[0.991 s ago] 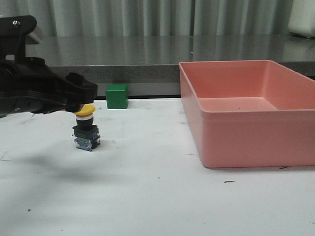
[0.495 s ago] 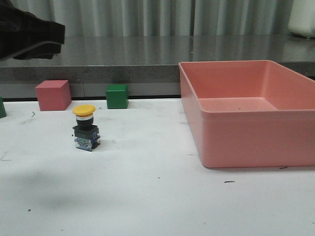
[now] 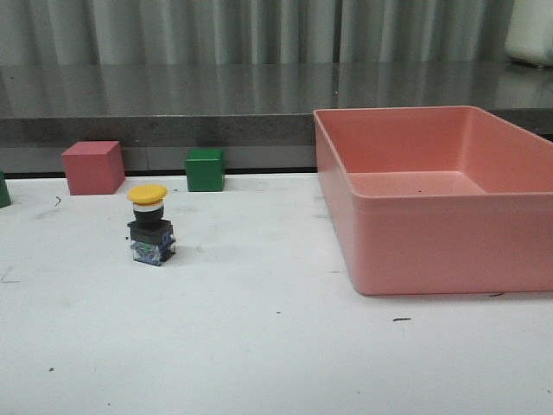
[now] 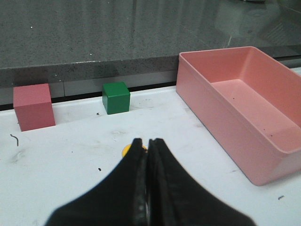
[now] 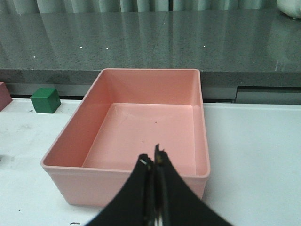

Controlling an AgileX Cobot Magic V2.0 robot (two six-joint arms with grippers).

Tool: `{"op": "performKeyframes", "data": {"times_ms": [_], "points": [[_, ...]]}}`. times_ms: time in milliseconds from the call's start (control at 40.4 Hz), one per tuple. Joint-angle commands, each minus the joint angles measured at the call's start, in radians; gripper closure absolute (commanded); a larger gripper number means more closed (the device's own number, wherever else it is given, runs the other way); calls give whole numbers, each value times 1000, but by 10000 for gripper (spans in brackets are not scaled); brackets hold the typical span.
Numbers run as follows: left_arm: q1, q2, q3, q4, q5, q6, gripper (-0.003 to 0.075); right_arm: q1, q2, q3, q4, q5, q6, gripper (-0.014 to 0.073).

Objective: Place and stand button with both arms

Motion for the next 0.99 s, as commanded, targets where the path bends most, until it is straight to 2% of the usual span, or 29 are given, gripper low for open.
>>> {"op": "performKeyframes", "data": {"times_ms": [0, 124, 273, 471, 966], "points": [[-1, -132, -25, -11, 94, 1, 740, -5, 8, -27, -14, -83, -7, 655], [-1, -286, -25, -11, 274, 1, 740, -5, 8, -27, -14, -83, -7, 655], [-1, -425, -25, -11, 370, 1, 740, -5, 8, -27, -14, -83, -7, 655], [-1, -527, -25, -11, 362, 1, 740, -5, 8, -27, -14, -83, -7, 655], [-1, -535, -25, 43, 363, 10, 740, -5, 8, -27, -14, -83, -7, 655]]}}
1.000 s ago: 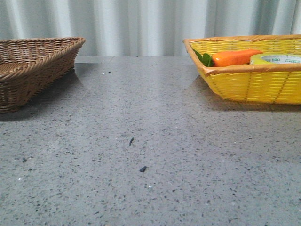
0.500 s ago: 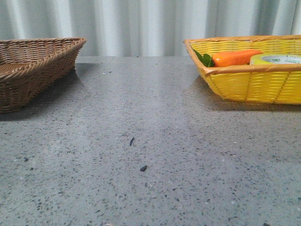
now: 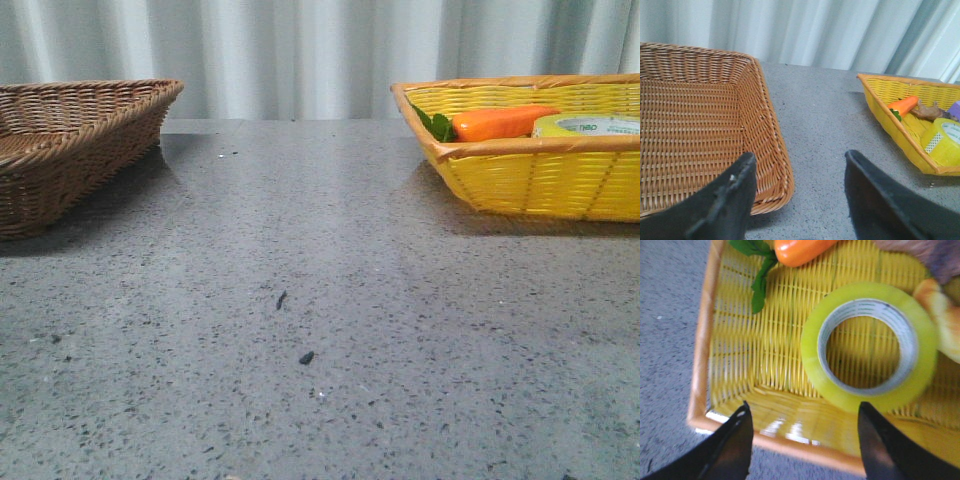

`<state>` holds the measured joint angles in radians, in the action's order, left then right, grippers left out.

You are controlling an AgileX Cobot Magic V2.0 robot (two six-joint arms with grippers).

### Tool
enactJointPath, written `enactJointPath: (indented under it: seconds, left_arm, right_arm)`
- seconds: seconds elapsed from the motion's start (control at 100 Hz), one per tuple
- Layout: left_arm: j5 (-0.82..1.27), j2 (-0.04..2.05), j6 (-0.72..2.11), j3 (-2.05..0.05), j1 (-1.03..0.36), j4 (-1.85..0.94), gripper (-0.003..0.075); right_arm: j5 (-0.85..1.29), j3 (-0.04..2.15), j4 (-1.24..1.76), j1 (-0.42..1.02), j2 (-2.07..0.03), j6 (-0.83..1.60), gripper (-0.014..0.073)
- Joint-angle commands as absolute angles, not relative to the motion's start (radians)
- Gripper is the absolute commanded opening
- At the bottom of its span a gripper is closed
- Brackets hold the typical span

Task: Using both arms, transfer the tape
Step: 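Reach the right gripper into the yellow basket toward the tape roll, then grasp the yellow tape roll with the right gripper and lift it out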

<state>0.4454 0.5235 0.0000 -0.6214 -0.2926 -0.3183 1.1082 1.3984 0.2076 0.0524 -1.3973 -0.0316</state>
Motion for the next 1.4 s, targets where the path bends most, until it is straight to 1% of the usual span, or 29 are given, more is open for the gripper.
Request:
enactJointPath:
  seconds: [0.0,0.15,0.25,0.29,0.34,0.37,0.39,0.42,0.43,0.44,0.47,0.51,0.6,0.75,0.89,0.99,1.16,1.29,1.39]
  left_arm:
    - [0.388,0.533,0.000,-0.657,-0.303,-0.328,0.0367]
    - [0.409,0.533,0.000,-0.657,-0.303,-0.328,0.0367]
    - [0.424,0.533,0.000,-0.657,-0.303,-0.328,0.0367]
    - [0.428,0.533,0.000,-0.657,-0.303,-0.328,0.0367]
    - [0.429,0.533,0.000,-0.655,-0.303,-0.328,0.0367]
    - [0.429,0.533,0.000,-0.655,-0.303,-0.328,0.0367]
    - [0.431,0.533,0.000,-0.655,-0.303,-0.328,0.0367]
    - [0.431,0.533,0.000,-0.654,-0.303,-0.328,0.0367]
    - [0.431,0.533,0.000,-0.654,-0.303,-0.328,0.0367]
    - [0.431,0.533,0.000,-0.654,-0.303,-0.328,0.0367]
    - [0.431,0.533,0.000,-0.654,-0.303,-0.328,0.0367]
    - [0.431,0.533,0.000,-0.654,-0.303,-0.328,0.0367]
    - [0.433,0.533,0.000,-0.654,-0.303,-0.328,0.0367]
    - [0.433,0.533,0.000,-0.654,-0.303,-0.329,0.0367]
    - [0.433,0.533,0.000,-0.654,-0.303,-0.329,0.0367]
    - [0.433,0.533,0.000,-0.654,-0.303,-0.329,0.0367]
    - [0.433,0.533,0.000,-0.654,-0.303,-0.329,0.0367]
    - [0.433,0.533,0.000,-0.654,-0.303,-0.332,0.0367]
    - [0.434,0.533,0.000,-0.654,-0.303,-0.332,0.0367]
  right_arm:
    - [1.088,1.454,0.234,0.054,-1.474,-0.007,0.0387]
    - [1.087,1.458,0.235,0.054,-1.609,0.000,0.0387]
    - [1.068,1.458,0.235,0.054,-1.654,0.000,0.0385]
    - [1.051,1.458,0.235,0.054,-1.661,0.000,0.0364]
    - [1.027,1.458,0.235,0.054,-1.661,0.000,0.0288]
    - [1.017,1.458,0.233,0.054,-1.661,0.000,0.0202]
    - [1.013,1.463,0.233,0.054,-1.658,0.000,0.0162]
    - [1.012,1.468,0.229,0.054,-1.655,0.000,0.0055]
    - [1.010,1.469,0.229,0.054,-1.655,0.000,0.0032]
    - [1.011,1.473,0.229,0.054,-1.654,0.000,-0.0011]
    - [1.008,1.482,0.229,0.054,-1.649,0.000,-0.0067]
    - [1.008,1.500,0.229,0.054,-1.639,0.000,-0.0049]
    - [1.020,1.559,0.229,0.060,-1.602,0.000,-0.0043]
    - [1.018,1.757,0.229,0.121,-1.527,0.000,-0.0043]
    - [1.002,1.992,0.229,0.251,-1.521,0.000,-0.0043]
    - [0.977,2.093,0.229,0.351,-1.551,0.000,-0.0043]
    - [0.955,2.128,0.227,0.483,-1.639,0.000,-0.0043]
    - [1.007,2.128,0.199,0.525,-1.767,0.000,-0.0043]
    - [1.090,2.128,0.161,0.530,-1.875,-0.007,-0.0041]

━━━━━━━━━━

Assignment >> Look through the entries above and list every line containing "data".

Task output >>
Tool: `{"op": "performKeyframes", "data": {"times_ms": [_], "points": [[_, ...]]}}`. times_ms: time in milliseconds from the call's start (control at 40.4 Hz), one per tuple. Joint-angle commands, each minus the joint angles measured at the call's start, in radians; gripper closure absolute (commanded); a larger gripper number means more closed (the device's own number, wherever else it is given, runs the other way); calls give whole numbers, each value times 1000, but by 10000 for gripper (spans in brackets are not scaled); brackets hold the typical span.
>>> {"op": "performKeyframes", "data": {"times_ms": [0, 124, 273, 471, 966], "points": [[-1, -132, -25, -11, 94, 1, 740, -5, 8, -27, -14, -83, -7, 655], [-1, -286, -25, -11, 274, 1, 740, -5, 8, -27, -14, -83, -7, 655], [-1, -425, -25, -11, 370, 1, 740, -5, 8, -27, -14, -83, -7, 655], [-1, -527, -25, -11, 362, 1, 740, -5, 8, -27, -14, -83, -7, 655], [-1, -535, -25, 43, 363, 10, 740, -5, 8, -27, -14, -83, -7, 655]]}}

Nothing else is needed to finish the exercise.